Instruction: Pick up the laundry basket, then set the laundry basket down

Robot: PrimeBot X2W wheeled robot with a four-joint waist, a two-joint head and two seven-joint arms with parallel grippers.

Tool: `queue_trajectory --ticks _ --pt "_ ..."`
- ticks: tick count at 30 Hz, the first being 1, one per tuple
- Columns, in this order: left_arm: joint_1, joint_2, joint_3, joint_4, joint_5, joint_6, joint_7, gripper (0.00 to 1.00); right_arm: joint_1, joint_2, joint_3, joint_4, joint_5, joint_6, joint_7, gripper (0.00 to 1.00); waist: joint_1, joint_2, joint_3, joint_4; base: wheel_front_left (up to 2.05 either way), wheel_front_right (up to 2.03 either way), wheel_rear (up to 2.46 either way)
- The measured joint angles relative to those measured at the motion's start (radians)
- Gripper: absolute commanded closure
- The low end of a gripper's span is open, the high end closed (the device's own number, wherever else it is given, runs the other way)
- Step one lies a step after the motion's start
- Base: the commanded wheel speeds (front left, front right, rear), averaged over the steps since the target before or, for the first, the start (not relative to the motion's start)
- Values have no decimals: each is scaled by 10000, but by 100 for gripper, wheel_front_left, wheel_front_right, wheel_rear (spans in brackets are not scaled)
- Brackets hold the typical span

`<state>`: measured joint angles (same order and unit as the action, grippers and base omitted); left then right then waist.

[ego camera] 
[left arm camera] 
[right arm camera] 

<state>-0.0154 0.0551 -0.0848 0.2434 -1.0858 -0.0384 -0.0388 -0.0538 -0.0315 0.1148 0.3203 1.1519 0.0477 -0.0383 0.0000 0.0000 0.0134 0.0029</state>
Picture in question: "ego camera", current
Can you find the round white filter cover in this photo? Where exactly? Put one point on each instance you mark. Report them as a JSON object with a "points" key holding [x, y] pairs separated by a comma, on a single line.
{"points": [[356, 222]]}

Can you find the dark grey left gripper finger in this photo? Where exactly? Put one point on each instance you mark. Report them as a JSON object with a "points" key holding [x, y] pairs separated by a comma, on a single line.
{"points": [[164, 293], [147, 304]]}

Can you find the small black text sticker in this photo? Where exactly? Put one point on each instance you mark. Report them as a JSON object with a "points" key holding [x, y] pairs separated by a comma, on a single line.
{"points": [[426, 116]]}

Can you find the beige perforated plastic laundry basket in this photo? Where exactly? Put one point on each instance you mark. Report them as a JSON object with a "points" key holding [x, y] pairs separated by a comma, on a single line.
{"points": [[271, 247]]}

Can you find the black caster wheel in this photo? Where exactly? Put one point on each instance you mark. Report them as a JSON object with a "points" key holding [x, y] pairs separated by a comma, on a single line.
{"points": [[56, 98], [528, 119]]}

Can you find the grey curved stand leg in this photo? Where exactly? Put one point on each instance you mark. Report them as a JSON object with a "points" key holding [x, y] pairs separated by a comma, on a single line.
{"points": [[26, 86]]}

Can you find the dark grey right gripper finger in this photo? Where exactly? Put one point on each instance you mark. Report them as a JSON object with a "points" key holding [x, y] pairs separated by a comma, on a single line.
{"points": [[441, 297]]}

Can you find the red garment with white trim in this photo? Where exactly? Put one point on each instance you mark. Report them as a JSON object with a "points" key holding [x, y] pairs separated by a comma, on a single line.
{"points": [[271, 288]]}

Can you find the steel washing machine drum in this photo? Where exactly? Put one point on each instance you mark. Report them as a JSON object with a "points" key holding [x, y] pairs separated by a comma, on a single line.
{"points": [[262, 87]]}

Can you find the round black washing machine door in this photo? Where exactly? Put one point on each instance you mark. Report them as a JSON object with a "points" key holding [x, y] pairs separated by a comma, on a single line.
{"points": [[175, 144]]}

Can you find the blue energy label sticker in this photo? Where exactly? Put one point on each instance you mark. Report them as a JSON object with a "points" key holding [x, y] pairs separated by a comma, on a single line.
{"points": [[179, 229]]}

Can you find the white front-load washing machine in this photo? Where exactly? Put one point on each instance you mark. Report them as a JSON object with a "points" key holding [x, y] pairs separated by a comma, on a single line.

(Work required)
Reproduce all of the listing, exactly as given.

(Solution)
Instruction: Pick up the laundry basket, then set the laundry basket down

Robot: PrimeBot X2W wheeled robot with a four-joint waist, a two-joint head and two seven-joint arms with parallel grippers.

Tool: `queue_trajectory --ticks _ --pt "_ ..."`
- ticks: tick count at 30 Hz, the first being 1, one per tuple
- Columns, in this order: left_arm: joint_1, joint_2, joint_3, joint_4, joint_5, joint_6, joint_7, gripper (0.00 to 1.00); right_arm: joint_1, joint_2, joint_3, joint_4, joint_5, joint_6, joint_7, gripper (0.00 to 1.00); waist: joint_1, joint_2, joint_3, joint_4; base: wheel_front_left (up to 2.05 either way), wheel_front_right (up to 2.03 either way), wheel_rear (up to 2.46 either way)
- The measured joint angles relative to those measured at the motion's start (radians)
- Gripper: absolute commanded closure
- The low end of a gripper's span is open, the high end closed (the device's own number, wherever else it is given, runs the other way)
- Step one lies a step after the motion's start
- Base: the commanded wheel speeds (front left, front right, rear), averaged over the steps since the target before or, for the first, the start (not relative to the motion's start)
- Values have no decimals: each is scaled by 10000, but by 100 for gripper, wheel_front_left, wheel_front_right, wheel_rear (spans in brackets are not scaled)
- Brackets hold the typical span

`<state>`: measured joint angles (same order and unit as the action, grippers and base omitted); left then right then waist.

[ego camera] 
[left arm camera] 
[right arm camera] 

<state>-0.0154 0.0551 -0.0848 0.2434 -1.0858 -0.0384 -0.0388 -0.0538 -0.0315 0.1148 0.3203 1.1519 0.0477 -0.0383 0.0000 0.0000 0.0134 0.0029</state>
Picture in question: "ego camera", current
Can you find the round white filter cover in this photo? Where exactly? Put one point on each instance you mark. Report them as a JSON object with a "points" key holding [x, y] pairs separated by a comma, on a single line.
{"points": [[356, 222]]}

Can you find the dark grey left gripper finger in this photo? Where exactly? Put one point on each instance you mark. Report them as a JSON object with a "points" key holding [x, y] pairs separated by a comma, on a single line.
{"points": [[164, 293], [147, 304]]}

Can you find the small black text sticker in this photo? Where exactly? Put one point on each instance you mark. Report them as a JSON object with a "points" key holding [x, y] pairs separated by a comma, on a single line.
{"points": [[426, 116]]}

Can you find the beige perforated plastic laundry basket in this photo? Where exactly? Put one point on each instance you mark. Report them as a JSON object with a "points" key holding [x, y] pairs separated by a comma, on a single line.
{"points": [[271, 247]]}

Can you find the black caster wheel in this photo? Where exactly? Put one point on each instance you mark. Report them as a JSON object with a "points" key holding [x, y] pairs separated by a comma, on a single line.
{"points": [[56, 98], [528, 119]]}

Can you find the grey curved stand leg in this photo? Where exactly? Put one point on each instance you mark. Report them as a JSON object with a "points" key holding [x, y] pairs separated by a comma, on a single line.
{"points": [[26, 86]]}

Can you find the dark grey right gripper finger in this photo? Where exactly? Put one point on each instance you mark. Report them as a JSON object with a "points" key holding [x, y] pairs separated by a comma, on a single line.
{"points": [[441, 297]]}

Can you find the red garment with white trim in this photo? Where exactly? Put one point on each instance you mark. Report them as a JSON object with a "points" key holding [x, y] pairs separated by a comma, on a single line.
{"points": [[271, 288]]}

Can you find the steel washing machine drum in this photo? Where exactly? Put one point on each instance you mark. Report them as a JSON object with a "points" key holding [x, y] pairs separated by a comma, on a single line.
{"points": [[262, 87]]}

Can you find the round black washing machine door in this photo? Where exactly? Put one point on each instance you mark. Report them as a JSON object with a "points" key holding [x, y] pairs separated by a comma, on a single line.
{"points": [[175, 144]]}

Can you find the blue energy label sticker in this photo? Where exactly? Put one point on each instance you mark. Report them as a JSON object with a "points" key holding [x, y] pairs separated by a comma, on a single line.
{"points": [[179, 229]]}

Can you find the white front-load washing machine in this photo? Where exactly? Put one point on each instance you mark. Report them as a JSON object with a "points" key holding [x, y] pairs separated by a comma, on a single line.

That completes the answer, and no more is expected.